- [Excerpted records]

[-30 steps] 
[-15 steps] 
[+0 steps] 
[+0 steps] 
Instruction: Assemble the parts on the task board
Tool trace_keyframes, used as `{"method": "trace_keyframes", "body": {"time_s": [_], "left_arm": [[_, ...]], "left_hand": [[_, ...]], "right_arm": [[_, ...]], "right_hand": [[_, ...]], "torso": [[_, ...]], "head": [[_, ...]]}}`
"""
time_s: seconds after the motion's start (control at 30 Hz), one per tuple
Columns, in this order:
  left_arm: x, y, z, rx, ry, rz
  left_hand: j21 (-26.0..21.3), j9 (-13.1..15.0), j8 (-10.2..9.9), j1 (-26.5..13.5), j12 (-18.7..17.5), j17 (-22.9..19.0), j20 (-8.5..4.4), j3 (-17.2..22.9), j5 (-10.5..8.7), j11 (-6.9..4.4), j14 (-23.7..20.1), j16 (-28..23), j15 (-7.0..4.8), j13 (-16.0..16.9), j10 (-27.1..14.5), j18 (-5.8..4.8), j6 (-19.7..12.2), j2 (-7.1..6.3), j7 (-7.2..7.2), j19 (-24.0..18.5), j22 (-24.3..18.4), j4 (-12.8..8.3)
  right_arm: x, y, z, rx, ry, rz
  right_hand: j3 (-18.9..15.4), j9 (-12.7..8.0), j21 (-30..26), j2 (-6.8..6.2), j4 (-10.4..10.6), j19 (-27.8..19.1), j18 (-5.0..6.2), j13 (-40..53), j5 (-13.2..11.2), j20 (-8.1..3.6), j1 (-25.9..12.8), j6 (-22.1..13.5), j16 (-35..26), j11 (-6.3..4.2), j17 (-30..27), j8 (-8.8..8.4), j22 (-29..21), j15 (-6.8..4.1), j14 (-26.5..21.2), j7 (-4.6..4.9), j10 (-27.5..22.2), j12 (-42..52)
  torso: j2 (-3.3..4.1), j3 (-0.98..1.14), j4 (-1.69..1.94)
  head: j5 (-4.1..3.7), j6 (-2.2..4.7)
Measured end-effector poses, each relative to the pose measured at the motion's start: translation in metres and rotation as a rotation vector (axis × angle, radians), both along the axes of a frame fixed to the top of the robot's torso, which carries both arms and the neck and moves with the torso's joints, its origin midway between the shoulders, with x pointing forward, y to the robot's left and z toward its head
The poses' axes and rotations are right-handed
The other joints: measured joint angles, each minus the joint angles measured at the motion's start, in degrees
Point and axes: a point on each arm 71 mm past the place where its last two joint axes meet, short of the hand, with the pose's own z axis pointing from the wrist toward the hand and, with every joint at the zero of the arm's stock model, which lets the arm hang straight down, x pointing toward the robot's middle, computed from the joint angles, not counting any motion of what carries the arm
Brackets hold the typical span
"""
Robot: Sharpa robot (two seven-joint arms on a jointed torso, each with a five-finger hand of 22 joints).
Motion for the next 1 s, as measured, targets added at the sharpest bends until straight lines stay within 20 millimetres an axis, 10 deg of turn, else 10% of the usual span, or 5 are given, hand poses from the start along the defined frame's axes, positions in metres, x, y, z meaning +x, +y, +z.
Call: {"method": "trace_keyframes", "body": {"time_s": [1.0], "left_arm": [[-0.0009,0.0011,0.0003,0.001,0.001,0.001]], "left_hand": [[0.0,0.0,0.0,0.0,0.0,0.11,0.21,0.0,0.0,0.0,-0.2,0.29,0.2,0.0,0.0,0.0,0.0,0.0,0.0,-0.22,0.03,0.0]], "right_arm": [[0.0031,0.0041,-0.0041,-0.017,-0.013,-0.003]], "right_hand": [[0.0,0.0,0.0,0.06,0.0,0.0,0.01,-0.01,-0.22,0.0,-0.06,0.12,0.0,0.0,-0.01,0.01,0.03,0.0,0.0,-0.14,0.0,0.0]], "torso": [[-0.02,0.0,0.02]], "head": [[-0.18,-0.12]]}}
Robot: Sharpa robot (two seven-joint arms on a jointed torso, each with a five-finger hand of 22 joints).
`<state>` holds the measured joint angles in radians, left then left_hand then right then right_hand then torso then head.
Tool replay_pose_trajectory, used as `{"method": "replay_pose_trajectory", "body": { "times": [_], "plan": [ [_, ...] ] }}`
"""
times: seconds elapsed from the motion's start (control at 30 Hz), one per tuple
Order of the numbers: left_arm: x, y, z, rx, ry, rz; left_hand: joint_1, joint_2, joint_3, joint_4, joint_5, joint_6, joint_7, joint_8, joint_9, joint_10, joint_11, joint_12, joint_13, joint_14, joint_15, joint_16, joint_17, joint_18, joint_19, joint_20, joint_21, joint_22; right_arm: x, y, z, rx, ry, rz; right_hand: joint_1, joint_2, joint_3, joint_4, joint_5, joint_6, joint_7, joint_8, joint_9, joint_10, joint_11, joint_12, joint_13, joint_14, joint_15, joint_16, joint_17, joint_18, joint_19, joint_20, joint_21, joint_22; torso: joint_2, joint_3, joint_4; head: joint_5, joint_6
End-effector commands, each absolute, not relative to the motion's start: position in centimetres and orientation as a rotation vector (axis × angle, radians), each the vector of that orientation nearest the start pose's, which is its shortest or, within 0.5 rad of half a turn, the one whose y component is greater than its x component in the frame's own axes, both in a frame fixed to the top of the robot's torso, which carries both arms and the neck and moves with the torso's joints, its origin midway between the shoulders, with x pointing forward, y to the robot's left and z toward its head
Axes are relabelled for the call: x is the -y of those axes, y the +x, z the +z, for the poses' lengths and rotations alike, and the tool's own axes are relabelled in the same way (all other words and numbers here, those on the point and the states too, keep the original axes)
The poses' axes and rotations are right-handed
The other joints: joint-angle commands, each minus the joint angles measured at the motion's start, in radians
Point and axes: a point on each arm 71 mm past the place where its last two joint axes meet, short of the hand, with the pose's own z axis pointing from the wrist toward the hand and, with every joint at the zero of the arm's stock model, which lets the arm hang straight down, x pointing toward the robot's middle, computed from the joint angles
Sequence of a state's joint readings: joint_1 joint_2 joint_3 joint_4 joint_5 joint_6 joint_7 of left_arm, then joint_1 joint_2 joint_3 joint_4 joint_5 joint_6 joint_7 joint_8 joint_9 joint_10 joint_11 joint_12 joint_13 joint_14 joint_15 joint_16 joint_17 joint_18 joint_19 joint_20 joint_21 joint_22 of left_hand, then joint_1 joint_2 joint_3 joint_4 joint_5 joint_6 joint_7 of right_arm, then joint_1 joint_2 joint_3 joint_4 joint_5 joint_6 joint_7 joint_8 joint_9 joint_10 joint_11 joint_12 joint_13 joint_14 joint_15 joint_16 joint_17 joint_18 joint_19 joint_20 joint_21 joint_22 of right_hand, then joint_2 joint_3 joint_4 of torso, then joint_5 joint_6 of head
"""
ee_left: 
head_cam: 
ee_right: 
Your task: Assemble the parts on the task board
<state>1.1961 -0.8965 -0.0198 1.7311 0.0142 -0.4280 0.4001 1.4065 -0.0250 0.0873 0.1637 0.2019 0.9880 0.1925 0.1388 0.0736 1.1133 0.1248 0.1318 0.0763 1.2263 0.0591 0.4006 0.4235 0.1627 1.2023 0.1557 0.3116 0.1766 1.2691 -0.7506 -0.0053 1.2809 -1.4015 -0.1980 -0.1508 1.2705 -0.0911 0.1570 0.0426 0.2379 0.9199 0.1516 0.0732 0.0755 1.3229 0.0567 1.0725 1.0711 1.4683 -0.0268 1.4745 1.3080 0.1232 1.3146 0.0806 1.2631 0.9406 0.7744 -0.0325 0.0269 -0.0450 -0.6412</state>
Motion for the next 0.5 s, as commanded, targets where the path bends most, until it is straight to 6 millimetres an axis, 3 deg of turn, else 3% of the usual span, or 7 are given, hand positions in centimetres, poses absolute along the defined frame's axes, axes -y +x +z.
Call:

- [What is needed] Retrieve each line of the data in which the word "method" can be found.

- [Task answer]
Tool trace_keyframes, used as `{"method": "trace_keyframes", "body": {"time_s": [_], "left_arm": [[_, ...]], "left_hand": [[_, ...]], "right_arm": [[_, ...]], "right_hand": [[_, ...]], "torso": [[_, ...]], "head": [[_, ...]]}}`
Call: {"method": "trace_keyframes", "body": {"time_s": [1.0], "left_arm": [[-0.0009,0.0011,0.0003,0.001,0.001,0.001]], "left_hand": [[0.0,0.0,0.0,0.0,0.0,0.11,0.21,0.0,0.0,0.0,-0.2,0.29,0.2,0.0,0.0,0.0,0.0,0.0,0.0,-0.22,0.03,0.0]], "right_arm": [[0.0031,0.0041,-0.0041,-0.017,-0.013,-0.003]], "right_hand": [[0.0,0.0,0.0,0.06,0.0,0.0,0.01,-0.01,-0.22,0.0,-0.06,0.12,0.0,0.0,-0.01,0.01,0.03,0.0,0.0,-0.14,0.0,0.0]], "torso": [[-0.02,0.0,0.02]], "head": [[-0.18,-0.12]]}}
Tool replay_pose_trajectory, used as `{"method": "replay_pose_trajectory", "body": { "times": [_], "plan": [ [_, ...] ] }}`

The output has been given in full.